_WHAT YOU SHOULD DO_
Filter the entries for the word "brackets". Copy each line in which it occurs.

[Records contained in a dataset]

--------

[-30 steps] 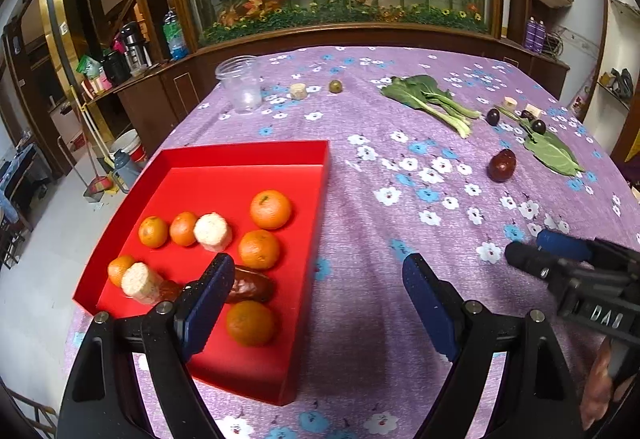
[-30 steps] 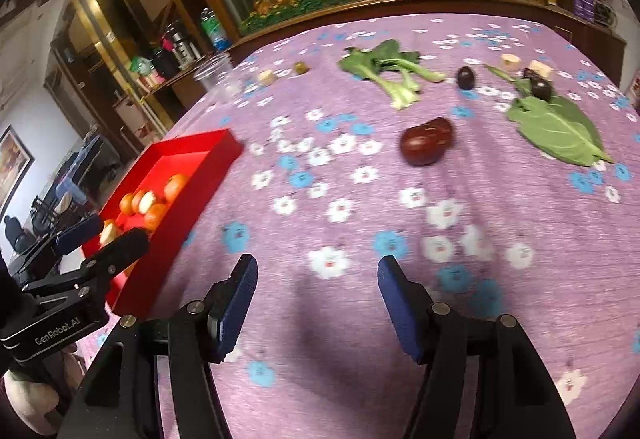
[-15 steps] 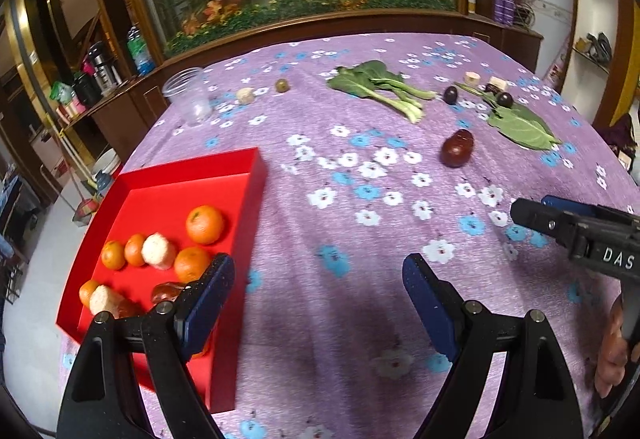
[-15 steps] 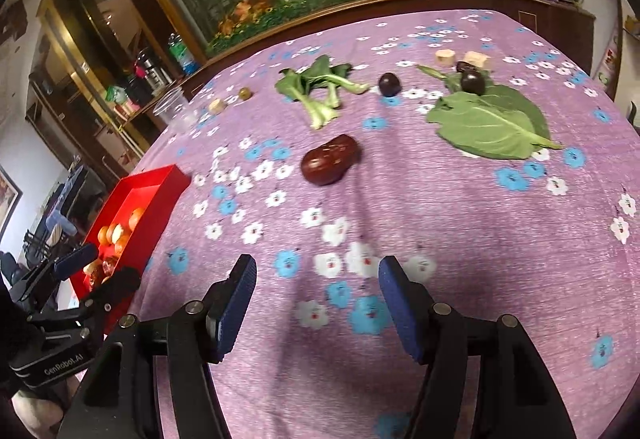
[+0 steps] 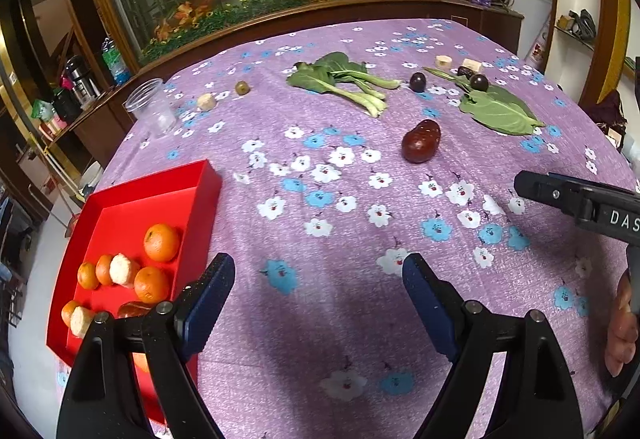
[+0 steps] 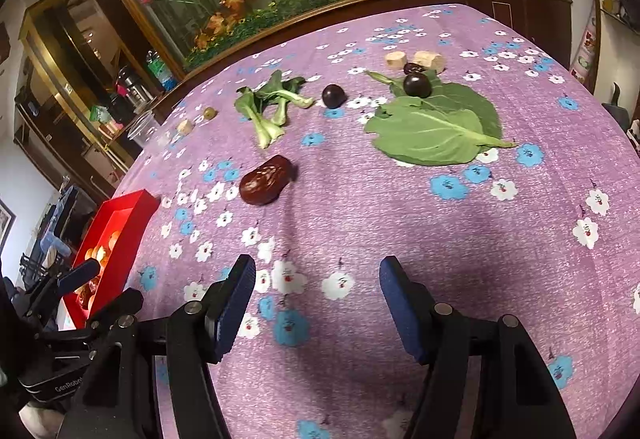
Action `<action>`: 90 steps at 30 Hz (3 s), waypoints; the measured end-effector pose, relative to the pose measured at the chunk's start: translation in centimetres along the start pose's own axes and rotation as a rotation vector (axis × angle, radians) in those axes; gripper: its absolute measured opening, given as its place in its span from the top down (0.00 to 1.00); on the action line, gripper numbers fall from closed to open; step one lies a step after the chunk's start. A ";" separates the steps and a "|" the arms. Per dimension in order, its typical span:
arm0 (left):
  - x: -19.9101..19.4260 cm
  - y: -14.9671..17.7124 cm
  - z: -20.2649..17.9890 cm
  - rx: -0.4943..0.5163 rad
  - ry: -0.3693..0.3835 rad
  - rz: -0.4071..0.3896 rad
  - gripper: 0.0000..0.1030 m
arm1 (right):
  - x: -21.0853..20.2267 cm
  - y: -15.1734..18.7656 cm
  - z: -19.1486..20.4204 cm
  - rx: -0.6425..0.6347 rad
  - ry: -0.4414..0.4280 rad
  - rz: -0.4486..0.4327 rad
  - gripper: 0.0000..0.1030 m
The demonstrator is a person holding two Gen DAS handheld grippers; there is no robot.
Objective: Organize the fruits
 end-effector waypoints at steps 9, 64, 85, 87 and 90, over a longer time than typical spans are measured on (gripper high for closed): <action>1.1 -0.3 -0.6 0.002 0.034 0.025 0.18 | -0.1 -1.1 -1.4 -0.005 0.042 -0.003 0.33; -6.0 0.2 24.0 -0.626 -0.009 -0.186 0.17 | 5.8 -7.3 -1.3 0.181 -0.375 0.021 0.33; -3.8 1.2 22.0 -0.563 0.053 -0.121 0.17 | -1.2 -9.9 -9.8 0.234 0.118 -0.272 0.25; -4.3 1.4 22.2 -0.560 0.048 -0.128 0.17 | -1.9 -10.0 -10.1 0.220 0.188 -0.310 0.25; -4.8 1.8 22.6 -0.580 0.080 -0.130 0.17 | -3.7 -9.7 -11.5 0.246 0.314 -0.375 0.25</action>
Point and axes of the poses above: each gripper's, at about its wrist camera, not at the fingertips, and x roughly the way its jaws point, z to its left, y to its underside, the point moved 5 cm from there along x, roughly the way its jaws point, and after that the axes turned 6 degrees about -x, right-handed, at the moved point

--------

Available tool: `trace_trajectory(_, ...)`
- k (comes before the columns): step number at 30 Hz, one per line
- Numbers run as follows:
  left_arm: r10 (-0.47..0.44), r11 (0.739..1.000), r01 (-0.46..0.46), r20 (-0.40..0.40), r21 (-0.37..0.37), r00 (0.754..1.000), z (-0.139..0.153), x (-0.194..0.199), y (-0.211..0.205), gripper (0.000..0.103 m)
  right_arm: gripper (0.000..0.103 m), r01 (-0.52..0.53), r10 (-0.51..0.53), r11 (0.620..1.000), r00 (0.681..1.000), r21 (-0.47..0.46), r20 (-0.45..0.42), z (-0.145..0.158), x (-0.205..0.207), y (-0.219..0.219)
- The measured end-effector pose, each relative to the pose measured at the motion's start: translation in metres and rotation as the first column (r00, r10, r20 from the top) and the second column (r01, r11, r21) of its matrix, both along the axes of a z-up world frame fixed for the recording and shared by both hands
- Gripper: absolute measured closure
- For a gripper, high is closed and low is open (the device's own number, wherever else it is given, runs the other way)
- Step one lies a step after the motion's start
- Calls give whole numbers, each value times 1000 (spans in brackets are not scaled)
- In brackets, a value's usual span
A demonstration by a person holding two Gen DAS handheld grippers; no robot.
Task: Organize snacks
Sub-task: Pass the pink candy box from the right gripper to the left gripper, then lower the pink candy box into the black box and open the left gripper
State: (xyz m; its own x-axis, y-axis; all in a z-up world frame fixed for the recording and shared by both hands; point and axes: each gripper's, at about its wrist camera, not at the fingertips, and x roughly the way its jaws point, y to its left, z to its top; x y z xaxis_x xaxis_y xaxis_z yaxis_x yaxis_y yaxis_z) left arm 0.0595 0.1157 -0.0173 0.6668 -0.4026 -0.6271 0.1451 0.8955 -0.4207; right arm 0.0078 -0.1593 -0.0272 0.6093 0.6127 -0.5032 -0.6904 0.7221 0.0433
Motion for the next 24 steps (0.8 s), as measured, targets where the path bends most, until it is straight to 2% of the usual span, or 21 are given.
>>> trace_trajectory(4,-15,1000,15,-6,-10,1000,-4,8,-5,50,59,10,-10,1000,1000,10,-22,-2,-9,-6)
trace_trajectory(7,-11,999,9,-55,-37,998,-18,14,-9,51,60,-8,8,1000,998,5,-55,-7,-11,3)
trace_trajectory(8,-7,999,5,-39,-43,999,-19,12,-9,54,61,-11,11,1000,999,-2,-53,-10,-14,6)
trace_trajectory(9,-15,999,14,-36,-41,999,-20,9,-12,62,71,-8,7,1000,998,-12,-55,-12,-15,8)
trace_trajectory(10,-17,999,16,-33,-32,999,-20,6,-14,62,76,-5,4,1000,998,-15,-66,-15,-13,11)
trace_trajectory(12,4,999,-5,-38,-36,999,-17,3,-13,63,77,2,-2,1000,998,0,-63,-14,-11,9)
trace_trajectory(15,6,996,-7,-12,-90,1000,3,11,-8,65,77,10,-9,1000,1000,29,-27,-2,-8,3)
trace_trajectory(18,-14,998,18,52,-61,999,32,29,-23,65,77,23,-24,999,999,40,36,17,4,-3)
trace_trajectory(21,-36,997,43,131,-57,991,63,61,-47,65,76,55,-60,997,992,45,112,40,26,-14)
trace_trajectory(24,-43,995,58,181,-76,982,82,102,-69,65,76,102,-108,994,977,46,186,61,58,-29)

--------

_FINISHED EXERCISE_
- Calls give whole numbers, each value times 1000 (spans in brackets are not scaled)
- In brackets, a value's usual span

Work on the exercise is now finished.